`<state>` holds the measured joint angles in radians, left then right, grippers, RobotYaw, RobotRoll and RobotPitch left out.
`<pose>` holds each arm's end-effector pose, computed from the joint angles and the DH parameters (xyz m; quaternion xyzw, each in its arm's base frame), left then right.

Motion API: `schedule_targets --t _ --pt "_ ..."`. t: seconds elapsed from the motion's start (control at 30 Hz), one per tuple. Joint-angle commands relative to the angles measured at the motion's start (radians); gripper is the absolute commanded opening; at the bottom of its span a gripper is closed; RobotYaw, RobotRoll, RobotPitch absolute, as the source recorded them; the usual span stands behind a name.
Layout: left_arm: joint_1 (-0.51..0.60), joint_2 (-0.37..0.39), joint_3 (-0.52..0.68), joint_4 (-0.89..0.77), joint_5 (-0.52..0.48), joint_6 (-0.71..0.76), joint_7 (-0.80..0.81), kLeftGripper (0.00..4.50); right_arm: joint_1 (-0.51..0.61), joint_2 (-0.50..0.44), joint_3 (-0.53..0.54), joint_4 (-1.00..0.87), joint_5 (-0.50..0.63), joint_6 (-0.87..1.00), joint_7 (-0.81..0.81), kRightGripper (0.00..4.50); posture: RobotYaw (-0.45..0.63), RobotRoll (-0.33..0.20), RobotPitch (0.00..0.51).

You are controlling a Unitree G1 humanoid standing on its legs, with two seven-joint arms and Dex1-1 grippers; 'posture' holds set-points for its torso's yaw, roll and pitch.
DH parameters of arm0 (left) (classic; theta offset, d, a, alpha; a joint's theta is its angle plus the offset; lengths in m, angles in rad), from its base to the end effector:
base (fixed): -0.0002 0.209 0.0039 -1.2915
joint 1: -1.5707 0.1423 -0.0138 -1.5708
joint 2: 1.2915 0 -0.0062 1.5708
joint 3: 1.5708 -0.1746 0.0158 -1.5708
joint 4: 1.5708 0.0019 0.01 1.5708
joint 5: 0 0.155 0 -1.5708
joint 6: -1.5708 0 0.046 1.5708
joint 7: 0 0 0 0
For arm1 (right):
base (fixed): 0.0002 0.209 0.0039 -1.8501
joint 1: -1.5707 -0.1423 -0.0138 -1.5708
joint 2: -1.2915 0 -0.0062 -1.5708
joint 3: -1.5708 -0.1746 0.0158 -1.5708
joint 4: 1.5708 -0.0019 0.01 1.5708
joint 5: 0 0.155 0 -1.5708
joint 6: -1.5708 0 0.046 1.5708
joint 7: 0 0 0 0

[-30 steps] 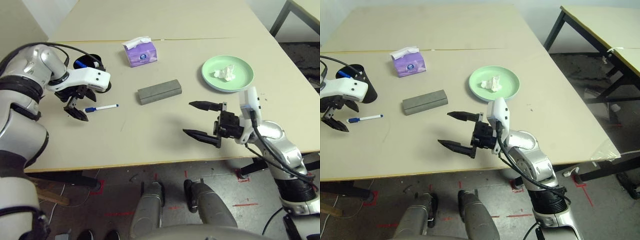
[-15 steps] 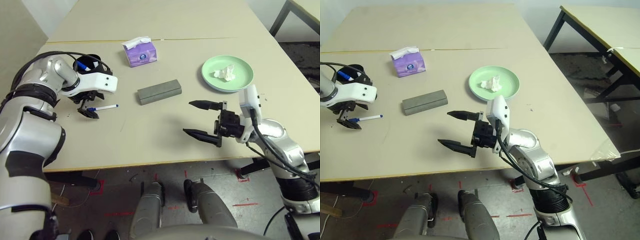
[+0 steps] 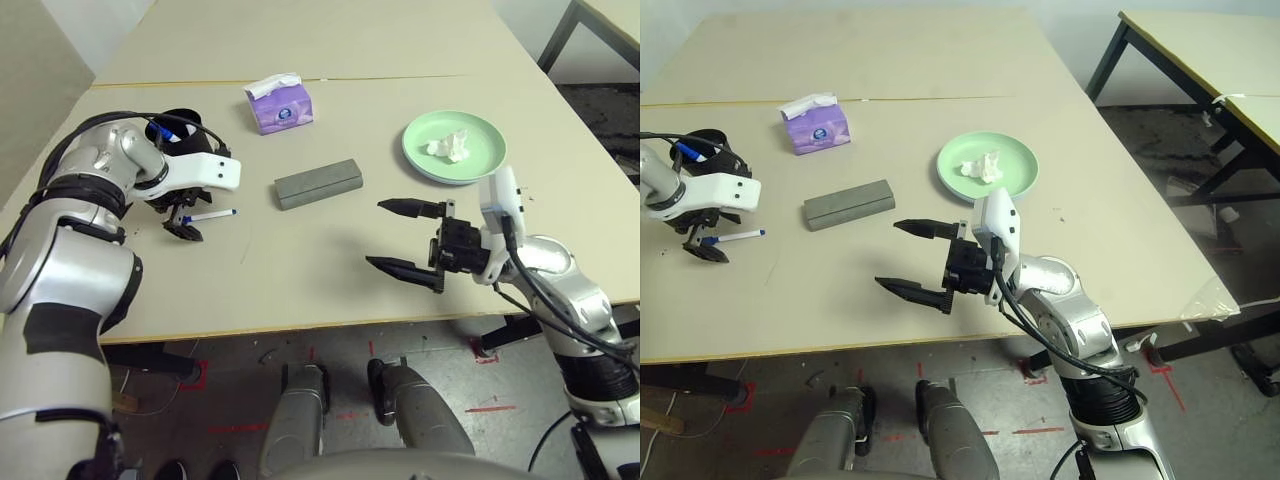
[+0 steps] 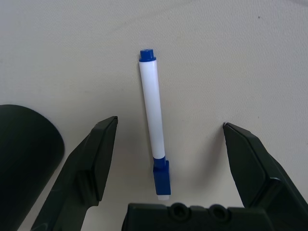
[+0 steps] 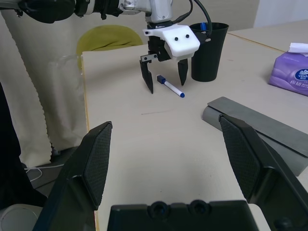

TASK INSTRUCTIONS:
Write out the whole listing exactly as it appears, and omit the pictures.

RESULT OF THE TASK:
`<state>` holds the measured joint angles in radians, left then right, grippers, RobotYaw, RobotRoll and RobotPitch left out.
`<pose>` holds each arm's end-effector pose, computed from the joint angles and the DH parameters (xyz m; quaternion xyzw, each in its arm's base frame), left then right.

Motion API: `schedule_targets --t _ --pt "_ ..."`. t: seconds elapsed from the motion's start (control at 30 Hz), one per tuple. Joint-angle commands relative to the angles measured at the motion's start (radians); gripper is the absolute commanded opening; at the bottom of its span a gripper is closed; RobotYaw, RobotRoll, RobotPitch absolute, as the source recorded them; the usual span stands behind a name.
Layout: left_arm: joint_1 (-0.51..0.60), joint_2 (-0.37..0.39), joint_3 (-0.52..0.68), joint_4 (-0.89..0.77), joint_5 (-0.52..0.48), joint_6 (-0.71..0.76), joint_7 (-0.80..0.81), kLeftGripper (0.00..4.50); right_arm: joint_1 (-0.51..0.61), joint_2 (-0.50..0.44), joint_3 (-0.53..0.54), joint_4 (-1.00..0.87), joint_5 (-0.50..0.63), joint_6 (-0.87..1.00), joint_7 (-0.81..0.81), kRightGripper (0.00..4.50); posture: RobotYaw (-0.45..0.63), RobotRoll (-0.33..0.20), RobotPitch (0.00..0.51).

You are controlling a Unitree G1 humanoid standing on its legs, with two seven-joint arms and Dex1-1 grippers; 'posture' holds set-points for its torso's yaw, roll and pitch.
DH parameters of arm0 (left) (classic; theta offset, d, a, alpha; a joint's theta is its angle plus the offset; lengths in m, angles in rad), from its base to the end effector:
base (fixed): -0.0002 0.209 0.0039 -1.2915
joint 1: -1.5707 0.1423 -0.0138 -1.5708
joint 2: 1.2915 0 -0.0062 1.5708
joint 3: 1.5708 -0.1746 0.0158 -1.5708
joint 4: 1.5708 0.0019 0.01 1.5708
joint 5: 0 0.155 0 -1.5708
joint 6: -1.5708 0 0.046 1.5708
joint 7: 0 0 0 0
For arm1 (right):
base (fixed): 0.0002 0.209 0.0039 -1.8501
joint 1: -1.5707 -0.1423 -0.0138 -1.5708
joint 2: -1.2915 0 -0.0062 -1.5708
joint 3: -1.5708 -0.1746 0.0158 -1.5708
joint 4: 1.5708 -0.0019 0.01 1.5708
joint 5: 0 0.155 0 -1.5708
joint 6: -1.5708 0 0.046 1.5708
joint 7: 0 0 0 0

[-30 steps] 
[-15 steps] 
[+0 steps] 
[+0 steps] 
[+0 steps] 

The output is finished and nothing more is needed.